### Exercise goal:
Which lines of the entries below run from the one holding "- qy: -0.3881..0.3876" to the one holding "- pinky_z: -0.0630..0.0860", inclusive? Set down exactly those lines and no others.

### Exercise inputs:
━━━━━━

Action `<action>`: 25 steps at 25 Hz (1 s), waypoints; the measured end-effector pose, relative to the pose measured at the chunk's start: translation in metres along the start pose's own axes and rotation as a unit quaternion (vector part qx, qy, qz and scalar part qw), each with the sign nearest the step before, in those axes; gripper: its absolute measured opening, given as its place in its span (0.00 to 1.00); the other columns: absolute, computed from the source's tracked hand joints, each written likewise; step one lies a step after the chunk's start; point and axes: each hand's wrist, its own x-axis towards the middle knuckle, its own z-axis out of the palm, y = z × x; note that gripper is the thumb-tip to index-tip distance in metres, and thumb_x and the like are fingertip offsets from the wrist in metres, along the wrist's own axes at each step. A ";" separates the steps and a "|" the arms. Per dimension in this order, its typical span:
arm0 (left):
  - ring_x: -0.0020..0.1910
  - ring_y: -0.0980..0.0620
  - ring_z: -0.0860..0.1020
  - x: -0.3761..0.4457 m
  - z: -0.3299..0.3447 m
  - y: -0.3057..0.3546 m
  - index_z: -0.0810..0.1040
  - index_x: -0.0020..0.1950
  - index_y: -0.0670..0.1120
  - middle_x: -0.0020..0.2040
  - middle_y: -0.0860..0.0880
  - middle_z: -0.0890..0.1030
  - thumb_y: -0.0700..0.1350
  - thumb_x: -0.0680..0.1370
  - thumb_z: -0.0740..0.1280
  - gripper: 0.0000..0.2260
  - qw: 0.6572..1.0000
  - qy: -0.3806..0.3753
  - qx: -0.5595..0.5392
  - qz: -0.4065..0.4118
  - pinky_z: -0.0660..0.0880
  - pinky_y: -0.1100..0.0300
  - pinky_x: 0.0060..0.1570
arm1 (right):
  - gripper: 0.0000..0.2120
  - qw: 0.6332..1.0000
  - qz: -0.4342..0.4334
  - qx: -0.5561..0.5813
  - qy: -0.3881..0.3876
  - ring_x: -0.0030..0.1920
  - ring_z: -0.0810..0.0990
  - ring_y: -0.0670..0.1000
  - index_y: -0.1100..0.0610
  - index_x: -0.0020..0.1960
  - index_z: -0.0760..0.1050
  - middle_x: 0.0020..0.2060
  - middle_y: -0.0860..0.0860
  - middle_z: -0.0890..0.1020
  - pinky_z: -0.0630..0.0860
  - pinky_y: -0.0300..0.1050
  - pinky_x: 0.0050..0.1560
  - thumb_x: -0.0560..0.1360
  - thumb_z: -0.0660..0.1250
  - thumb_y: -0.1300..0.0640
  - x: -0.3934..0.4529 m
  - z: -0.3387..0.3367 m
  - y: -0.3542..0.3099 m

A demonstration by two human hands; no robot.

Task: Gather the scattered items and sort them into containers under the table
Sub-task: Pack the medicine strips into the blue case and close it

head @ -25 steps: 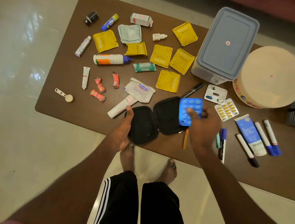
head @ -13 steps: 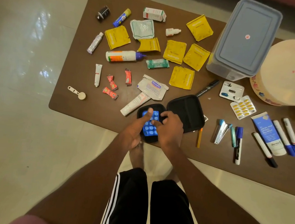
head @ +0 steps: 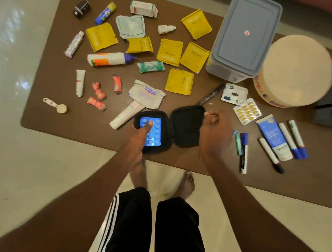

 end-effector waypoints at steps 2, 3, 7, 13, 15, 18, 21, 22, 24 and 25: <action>0.49 0.48 0.85 0.008 0.006 -0.004 0.79 0.64 0.45 0.52 0.47 0.85 0.58 0.78 0.71 0.21 1.000 0.014 0.002 0.011 0.82 0.54 0.48 | 0.08 0.997 0.008 -0.050 0.055 0.52 0.79 0.53 0.52 0.54 0.79 0.51 0.52 0.81 0.70 0.43 0.47 0.82 0.61 0.55 0.034 -0.022 0.014; 0.49 0.48 0.85 0.011 0.009 -0.004 0.79 0.65 0.46 0.54 0.47 0.85 0.58 0.78 0.71 0.21 1.000 0.021 0.000 0.017 0.82 0.54 0.46 | 0.08 0.995 0.007 -0.081 0.061 0.56 0.78 0.54 0.52 0.56 0.79 0.56 0.52 0.80 0.69 0.44 0.49 0.81 0.62 0.56 0.050 -0.031 0.022; 0.48 0.51 0.84 0.011 0.017 -0.005 0.78 0.64 0.48 0.55 0.49 0.84 0.57 0.78 0.71 0.19 0.998 0.040 0.004 0.039 0.80 0.58 0.40 | 0.15 0.977 0.023 -0.213 -0.017 0.68 0.70 0.59 0.52 0.64 0.75 0.66 0.55 0.73 0.72 0.54 0.57 0.78 0.69 0.52 0.104 -0.050 0.049; 0.51 0.46 0.85 0.002 0.007 0.001 0.81 0.58 0.48 0.55 0.46 0.86 0.56 0.78 0.72 0.15 0.998 0.020 0.028 0.046 0.81 0.47 0.59 | 0.33 0.942 0.025 -0.321 -0.098 0.71 0.68 0.65 0.58 0.72 0.66 0.70 0.62 0.69 0.69 0.64 0.66 0.75 0.75 0.47 0.128 -0.045 0.050; 0.51 0.46 0.85 -0.004 0.009 0.004 0.81 0.53 0.49 0.52 0.46 0.86 0.55 0.79 0.71 0.11 0.999 0.009 0.027 0.034 0.81 0.48 0.58 | 0.37 0.947 0.055 -0.302 -0.092 0.73 0.66 0.66 0.59 0.73 0.65 0.74 0.62 0.64 0.67 0.64 0.69 0.72 0.77 0.46 0.131 -0.049 0.048; 0.52 0.46 0.85 -0.003 0.009 0.003 0.80 0.56 0.50 0.55 0.47 0.86 0.55 0.78 0.72 0.12 0.998 0.015 0.036 0.044 0.81 0.46 0.58 | 0.35 0.956 0.068 -0.274 -0.078 0.70 0.69 0.64 0.57 0.70 0.69 0.73 0.60 0.63 0.69 0.64 0.68 0.70 0.80 0.48 0.131 -0.058 0.045; 0.51 0.47 0.85 -0.003 0.007 0.006 0.79 0.54 0.51 0.53 0.48 0.85 0.55 0.78 0.72 0.10 0.998 0.019 0.040 0.048 0.82 0.48 0.56 | 0.26 0.969 0.071 -0.229 -0.060 0.65 0.75 0.65 0.56 0.70 0.72 0.71 0.59 0.69 0.72 0.61 0.65 0.75 0.75 0.51 0.122 -0.062 0.047; 0.50 0.48 0.84 -0.006 0.009 0.007 0.78 0.52 0.51 0.51 0.49 0.85 0.55 0.79 0.71 0.09 0.998 0.019 0.042 0.042 0.82 0.50 0.55 | 0.23 0.975 0.083 -0.203 -0.042 0.65 0.76 0.65 0.55 0.69 0.72 0.69 0.59 0.73 0.73 0.60 0.64 0.77 0.71 0.53 0.118 -0.064 0.045; 0.49 0.49 0.83 -0.009 0.010 0.009 0.77 0.51 0.51 0.49 0.50 0.84 0.55 0.79 0.71 0.09 0.998 0.020 0.052 0.042 0.82 0.53 0.50 | 0.17 0.982 0.121 -0.143 0.016 0.63 0.78 0.63 0.55 0.67 0.75 0.64 0.57 0.79 0.74 0.54 0.60 0.78 0.67 0.54 0.108 -0.068 0.038; 0.49 0.49 0.83 -0.010 0.010 0.009 0.78 0.53 0.50 0.50 0.50 0.84 0.55 0.79 0.71 0.10 0.997 0.020 0.059 0.042 0.81 0.54 0.49 | 0.16 0.981 0.141 -0.120 0.052 0.62 0.79 0.62 0.54 0.65 0.76 0.62 0.56 0.80 0.73 0.51 0.57 0.78 0.67 0.55 0.102 -0.070 0.033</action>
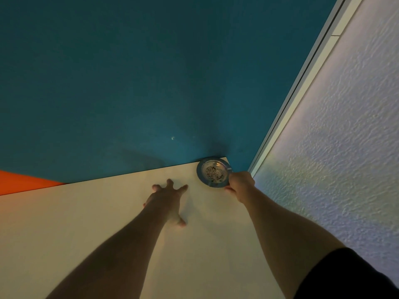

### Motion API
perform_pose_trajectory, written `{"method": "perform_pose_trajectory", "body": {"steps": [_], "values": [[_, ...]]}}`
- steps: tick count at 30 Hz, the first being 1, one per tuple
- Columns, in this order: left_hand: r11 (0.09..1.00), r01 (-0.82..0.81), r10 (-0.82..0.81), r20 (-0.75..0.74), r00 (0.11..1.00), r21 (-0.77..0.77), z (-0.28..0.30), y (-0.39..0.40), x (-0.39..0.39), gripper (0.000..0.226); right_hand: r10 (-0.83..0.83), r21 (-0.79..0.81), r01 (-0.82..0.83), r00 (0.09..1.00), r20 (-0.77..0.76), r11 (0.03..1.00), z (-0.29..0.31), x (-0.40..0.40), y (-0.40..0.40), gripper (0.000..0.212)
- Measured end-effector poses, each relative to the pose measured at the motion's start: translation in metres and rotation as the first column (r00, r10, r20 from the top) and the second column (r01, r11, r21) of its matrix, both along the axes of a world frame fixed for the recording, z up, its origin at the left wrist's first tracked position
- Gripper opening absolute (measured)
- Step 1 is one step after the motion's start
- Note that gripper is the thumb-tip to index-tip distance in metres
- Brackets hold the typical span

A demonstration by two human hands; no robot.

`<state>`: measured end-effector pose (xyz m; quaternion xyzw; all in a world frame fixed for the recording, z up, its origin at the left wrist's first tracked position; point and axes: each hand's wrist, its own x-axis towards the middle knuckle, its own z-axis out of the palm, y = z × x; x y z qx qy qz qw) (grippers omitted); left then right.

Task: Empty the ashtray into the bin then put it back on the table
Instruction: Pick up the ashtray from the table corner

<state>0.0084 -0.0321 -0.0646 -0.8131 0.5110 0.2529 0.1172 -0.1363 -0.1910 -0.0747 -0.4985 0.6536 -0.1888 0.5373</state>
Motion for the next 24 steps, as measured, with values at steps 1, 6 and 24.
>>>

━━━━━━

### Answer to this exercise:
  - qy: -0.3881..0.3876
  - ring_x: -0.0030..0.1920
  - ring_z: -0.0810..0.0990
  - ring_y: -0.0670..0.1000
  - index_y: -0.1100..0.0610
  - index_x: -0.0020..0.1960
  - index_z: -0.0760..0.1050
  - middle_x: 0.0020..0.2060
  - middle_y: -0.0860..0.0860
  - middle_z: -0.0890..0.1020
  - pinky_z: -0.0630..0.0860

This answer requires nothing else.